Uber to give drivers option to be paid instantly
Uber is launching a pilot program intended to help the ride-hailing service\'s drivers draw their pay faster, an effort that may also fend off emerging payday lenders who are targeting drivers
Uber is launching a pilot program intended to help the ride-hailing service's drivers draw their pay faster, an effort that may also fend off emerging payday lenders who are targeting drivers.
Uber will allow drivers to deposit their earnings from each ride into an account with GoBank, a subsidiary of the pre-paid debit card company Green Dot. Uber won't charge any fees for the service, and GoBank will not charge a monthly fee so long as drivers access their accounts at least once every six months. Should it go untouched for longer, drivers would face a monthly fee of $8.95.
San Francisco-based Uber pays its drivers once a week, sometimes leading to financial stress for some members of its largely low-to-middle income workforce.
The pilot program, which Uber is launching in San Francisco and a few other cities, is a direct challenge to companies that offer drivers faster payment in exchange for high fees. Drivers have been increasingly vocal about the need for alternatives, Uber executives said.

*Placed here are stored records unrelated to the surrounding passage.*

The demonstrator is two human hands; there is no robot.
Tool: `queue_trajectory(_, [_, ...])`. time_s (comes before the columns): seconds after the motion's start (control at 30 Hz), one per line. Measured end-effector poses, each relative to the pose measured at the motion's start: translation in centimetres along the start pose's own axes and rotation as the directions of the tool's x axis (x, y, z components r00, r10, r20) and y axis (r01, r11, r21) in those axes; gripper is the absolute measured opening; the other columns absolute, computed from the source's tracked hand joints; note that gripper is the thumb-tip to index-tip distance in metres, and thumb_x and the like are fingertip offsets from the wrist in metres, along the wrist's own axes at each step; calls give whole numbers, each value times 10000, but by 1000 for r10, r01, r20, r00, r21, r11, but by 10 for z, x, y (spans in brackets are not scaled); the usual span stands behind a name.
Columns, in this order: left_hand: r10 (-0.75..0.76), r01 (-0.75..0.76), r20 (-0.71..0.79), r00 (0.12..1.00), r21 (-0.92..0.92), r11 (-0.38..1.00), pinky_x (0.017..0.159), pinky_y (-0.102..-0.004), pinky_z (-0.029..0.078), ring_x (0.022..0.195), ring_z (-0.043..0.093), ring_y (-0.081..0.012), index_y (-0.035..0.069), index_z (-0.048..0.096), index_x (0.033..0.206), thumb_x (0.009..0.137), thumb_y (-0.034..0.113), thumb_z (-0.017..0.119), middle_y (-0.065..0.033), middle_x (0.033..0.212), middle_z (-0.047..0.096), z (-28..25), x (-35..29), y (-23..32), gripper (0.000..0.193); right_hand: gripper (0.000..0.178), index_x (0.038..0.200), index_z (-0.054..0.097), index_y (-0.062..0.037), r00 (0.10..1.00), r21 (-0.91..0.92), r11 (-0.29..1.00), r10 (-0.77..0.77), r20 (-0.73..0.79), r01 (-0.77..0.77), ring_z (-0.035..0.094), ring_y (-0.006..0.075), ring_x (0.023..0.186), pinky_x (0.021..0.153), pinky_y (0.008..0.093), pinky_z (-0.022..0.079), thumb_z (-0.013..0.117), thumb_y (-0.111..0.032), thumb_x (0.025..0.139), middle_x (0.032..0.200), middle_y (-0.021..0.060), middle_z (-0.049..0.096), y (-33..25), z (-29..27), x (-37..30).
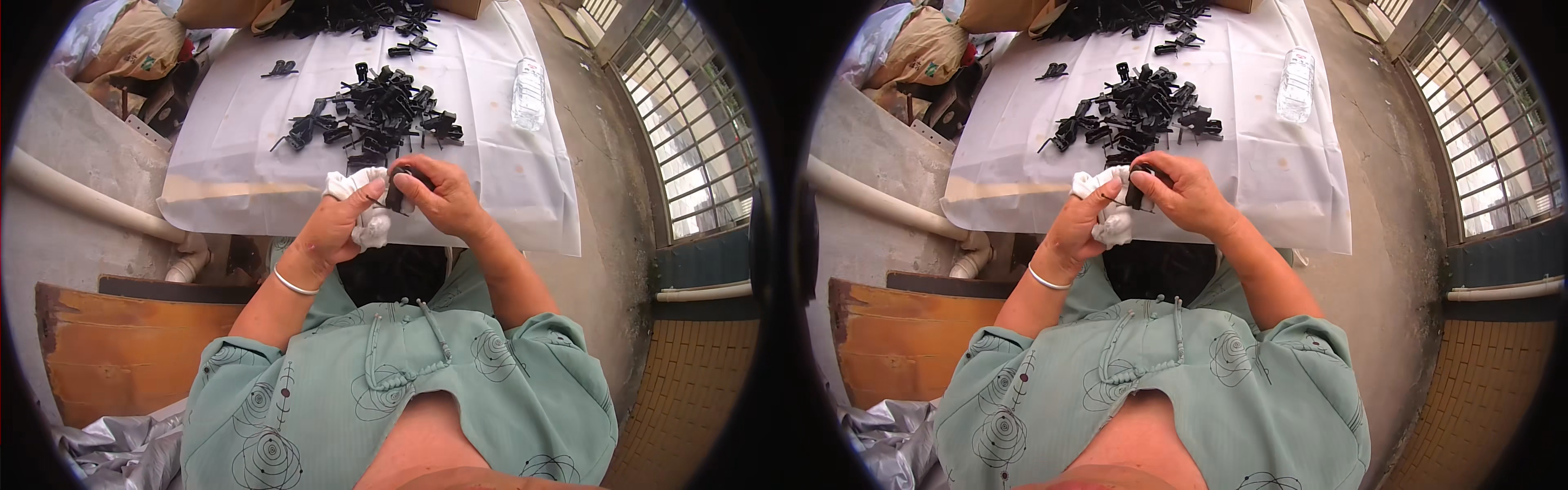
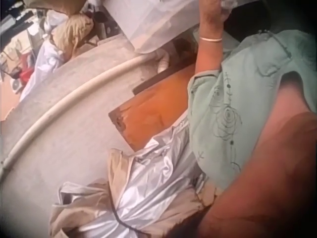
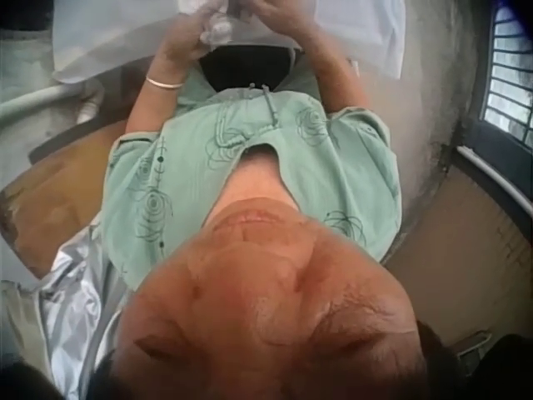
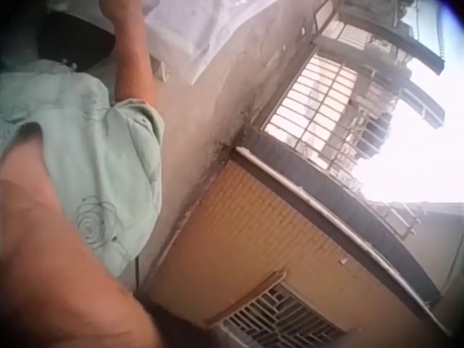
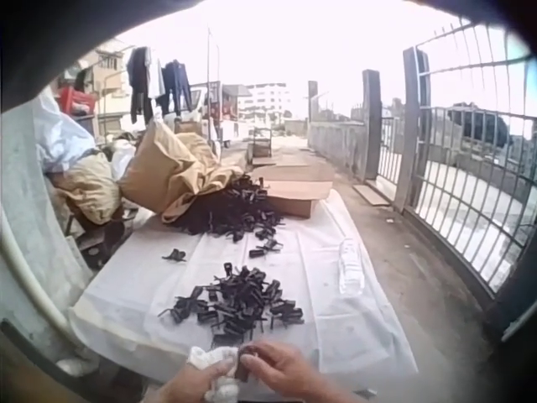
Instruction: Assembling small black plastic components by hand on a table.
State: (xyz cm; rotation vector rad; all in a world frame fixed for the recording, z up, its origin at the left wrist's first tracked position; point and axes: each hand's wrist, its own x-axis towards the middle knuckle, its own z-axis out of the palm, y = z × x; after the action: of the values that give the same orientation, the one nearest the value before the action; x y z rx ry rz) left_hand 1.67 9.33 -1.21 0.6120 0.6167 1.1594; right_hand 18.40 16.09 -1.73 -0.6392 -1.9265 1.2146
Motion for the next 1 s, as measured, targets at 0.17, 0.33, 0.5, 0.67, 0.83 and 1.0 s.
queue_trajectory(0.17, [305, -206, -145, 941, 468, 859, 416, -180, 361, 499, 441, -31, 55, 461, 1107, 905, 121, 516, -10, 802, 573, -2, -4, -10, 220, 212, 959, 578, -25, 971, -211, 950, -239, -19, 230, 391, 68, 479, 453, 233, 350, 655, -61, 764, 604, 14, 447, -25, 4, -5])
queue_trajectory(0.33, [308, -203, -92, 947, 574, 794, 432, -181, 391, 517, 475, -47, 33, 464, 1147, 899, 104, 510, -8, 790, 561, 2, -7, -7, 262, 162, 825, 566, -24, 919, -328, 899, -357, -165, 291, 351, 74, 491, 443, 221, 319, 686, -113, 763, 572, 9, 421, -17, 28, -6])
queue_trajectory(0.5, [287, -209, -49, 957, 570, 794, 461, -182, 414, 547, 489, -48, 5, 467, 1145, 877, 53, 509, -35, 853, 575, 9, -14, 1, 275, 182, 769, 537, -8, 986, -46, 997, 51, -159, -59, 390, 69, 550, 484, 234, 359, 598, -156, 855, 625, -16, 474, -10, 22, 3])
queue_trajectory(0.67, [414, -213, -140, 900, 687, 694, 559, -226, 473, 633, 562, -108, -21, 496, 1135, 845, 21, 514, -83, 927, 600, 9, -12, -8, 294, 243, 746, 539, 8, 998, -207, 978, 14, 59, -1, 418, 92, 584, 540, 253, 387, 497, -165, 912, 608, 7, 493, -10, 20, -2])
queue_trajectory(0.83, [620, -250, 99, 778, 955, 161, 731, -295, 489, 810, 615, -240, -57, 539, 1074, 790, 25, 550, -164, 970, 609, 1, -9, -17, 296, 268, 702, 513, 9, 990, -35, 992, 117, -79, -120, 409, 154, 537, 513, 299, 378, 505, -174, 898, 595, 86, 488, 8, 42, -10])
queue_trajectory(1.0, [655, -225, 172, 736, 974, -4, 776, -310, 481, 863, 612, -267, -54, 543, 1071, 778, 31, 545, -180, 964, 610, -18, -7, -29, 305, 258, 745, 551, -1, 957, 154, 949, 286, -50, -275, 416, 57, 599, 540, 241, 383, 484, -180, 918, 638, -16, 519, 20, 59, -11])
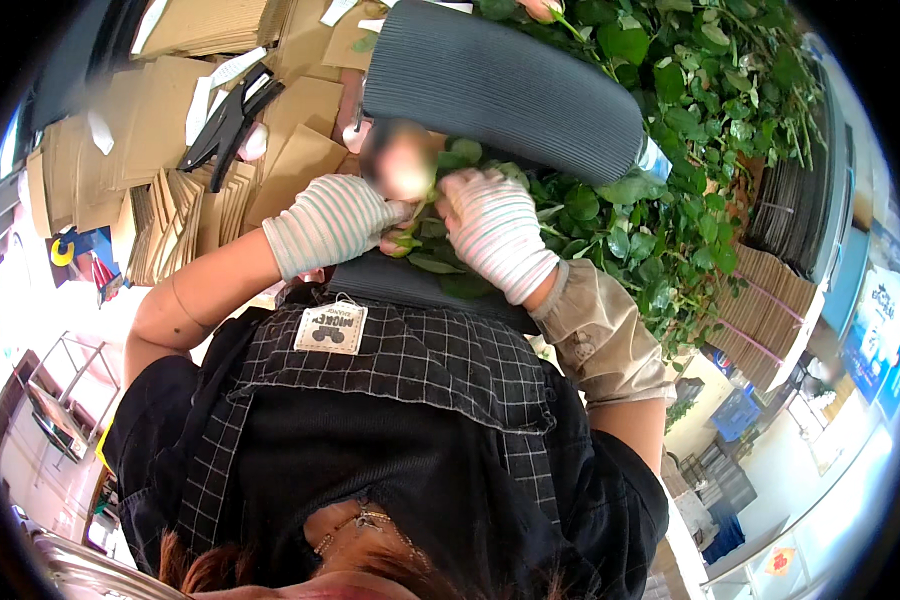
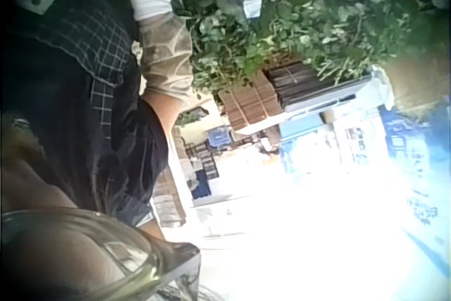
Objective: The person picks up individual roses from a large pile, places them one at a time into a black foam holder to create a row, and then uses a hand stapler to secure the arrangement.
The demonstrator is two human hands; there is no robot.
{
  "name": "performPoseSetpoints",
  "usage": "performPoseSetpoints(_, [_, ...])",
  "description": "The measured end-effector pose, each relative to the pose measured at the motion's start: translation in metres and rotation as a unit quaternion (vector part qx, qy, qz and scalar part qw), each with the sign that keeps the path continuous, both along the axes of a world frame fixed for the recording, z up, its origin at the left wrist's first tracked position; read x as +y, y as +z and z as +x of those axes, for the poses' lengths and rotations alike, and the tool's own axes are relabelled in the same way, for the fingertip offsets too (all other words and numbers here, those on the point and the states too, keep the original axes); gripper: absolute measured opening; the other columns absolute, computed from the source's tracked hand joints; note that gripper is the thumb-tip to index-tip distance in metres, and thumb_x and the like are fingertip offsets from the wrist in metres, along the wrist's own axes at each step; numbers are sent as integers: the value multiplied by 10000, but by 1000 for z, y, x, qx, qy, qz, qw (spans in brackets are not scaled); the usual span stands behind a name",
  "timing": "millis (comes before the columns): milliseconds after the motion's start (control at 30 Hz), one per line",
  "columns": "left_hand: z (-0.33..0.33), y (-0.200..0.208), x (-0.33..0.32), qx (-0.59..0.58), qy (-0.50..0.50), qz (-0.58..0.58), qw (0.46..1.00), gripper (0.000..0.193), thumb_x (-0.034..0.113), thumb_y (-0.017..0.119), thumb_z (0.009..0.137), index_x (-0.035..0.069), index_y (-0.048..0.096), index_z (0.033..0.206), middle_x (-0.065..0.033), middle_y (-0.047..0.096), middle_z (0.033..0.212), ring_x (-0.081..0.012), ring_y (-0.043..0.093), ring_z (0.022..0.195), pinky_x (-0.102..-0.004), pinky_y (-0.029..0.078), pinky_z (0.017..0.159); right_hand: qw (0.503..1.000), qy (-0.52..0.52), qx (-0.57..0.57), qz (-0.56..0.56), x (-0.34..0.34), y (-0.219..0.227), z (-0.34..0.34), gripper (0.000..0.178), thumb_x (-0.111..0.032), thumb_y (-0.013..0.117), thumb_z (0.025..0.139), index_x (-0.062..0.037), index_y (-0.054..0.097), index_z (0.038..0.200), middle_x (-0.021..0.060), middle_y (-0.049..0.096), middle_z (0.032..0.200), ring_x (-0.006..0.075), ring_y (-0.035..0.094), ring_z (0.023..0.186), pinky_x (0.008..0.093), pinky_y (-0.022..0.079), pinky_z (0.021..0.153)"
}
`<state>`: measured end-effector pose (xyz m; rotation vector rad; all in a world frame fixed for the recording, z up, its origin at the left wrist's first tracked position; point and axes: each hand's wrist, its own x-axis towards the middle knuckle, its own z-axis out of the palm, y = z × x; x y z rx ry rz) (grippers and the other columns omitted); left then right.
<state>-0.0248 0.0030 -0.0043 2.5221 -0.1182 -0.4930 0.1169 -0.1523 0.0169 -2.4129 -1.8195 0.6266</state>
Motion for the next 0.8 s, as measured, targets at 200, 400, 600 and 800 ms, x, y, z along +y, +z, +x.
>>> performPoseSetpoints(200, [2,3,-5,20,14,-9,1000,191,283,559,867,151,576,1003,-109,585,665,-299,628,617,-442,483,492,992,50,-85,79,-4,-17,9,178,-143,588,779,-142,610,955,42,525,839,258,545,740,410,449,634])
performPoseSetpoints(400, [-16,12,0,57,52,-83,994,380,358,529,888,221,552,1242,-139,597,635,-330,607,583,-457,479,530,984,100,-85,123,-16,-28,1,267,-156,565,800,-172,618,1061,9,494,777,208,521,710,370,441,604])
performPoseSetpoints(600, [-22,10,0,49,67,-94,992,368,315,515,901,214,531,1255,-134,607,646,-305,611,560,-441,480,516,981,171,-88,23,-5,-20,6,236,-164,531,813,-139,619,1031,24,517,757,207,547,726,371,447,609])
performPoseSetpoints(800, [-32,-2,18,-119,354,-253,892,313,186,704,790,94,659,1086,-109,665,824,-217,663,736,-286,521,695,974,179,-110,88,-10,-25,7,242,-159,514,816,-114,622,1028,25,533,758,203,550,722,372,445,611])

"Our drivers should not have to pay for this technology," said Wayne Ting, Uber's general manager for the San Francisco Bay Area.
The lack of an option at Uber, by far the largest of the ride-hailing app companies, to pay drivers instantly has increasingly resulted in services going into the business of providing cash advances or deposit services to Uber drivers and other members of the so-called "freelance economy."
One recently launched service, known as Clearbanc, charges $2 a day any time an Uber or Lyft driver wants to have money deposited into a Clearbanc account. If a driver works five days a week and wants to be paid at the end of each shift, Clearbanc's current fee structure would cost a driver $10 a week or roughly $40 a month. That's far more than any standard bank account or pre-paid debit card charges.
Uber competitor Lyft recently launched an instant pay program, but it requires drivers to deposit at least $50 and charges a 50 cent fee for each deposit.There are other payday advance services, like Activehours, which asks its users to pay whatever they think the service is worth.
Another startup, Even, charges $3 a week for its service, which allows its users to "even" out their earnings each week to keep a person's income more stable.
Uber's program also has the potential to be a large new type of business for Green Dot Corp, which is based in Pasadena, California. Uber has 400,000 active drivers in the U.S., which could result in a large new swath of customers for Green Dot and millions of dollars in new deposits for Green Dot's GoBank.
"The on-demand economy is super important for the future of this country, and is the fastest growing part of our economy. It's what the world is coming to and we wanted to be part of this," said Steve Streit, CEO of Green Dot.
Streit said Green Dot and GoBank will be looking at establishing partnerships with other companies like Uber. If the program is successful, Uber will expand it to other cities, Ting said.